Até quando os cidadãos aceitarão continuar a regredir na sua condição para sistemas muito mais próprios de tempos medievais do que, como era suposto, dos que deviam vigorar no século XXI após conquistas que custaram tantas vidas e tanto sangue ao longo do século XX?
Sinceramente não encontro outra resposta a esta pergunta que não seja: só os cidadãos podem travar os buldozzers neoliberais. Não há alternativa: ou os cidadãos se assumem de parte inteira, se dão ao respeito; ou se submetem a uma escravatura, a do lucro máximo, que não lhes reconhecerá qualquer réstia de essência humana.

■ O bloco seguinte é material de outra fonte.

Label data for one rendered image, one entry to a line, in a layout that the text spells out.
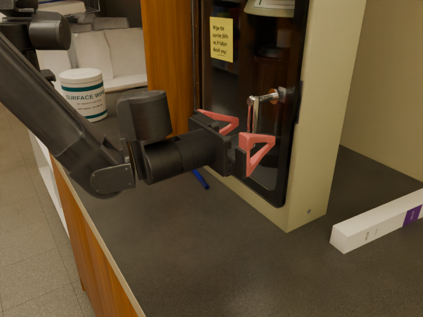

Totalmente de acordo, José Goulão. Excelente texto, o seu.A insensibilidade dos neoliberais na avaliação dos problemas humanos que as suas soluções implicam tem tudo a ver com as concepções medievais sobre os direitos dos senhores. Milton Friedman , de que Vítor Gaspar se diz discípulo e admirador, também «solucionou» os problemas económicos no Chile de Pinochet . O neoliberalismo é, como diz, um bulldozer que leva tudo à frente. No fundo, apoiado noutros teóricos e com o aparato repressivo que os tempos permitiam, foi o que Salazar fez quando veio de Coimbra «arrumar a casa». Esse corporativismo e esta «democracia», tal como o feudalismo, têm um objectivo central – proteger os interesses dos barões. E agora até nos fazem cúmplices – os governos emanam da vontade popular expressa nas urnas – ou seja, podemos escolher entre a peste e a lepra – ou entre um mentiroso e um idiota… Quem disse que as coisas não mudam?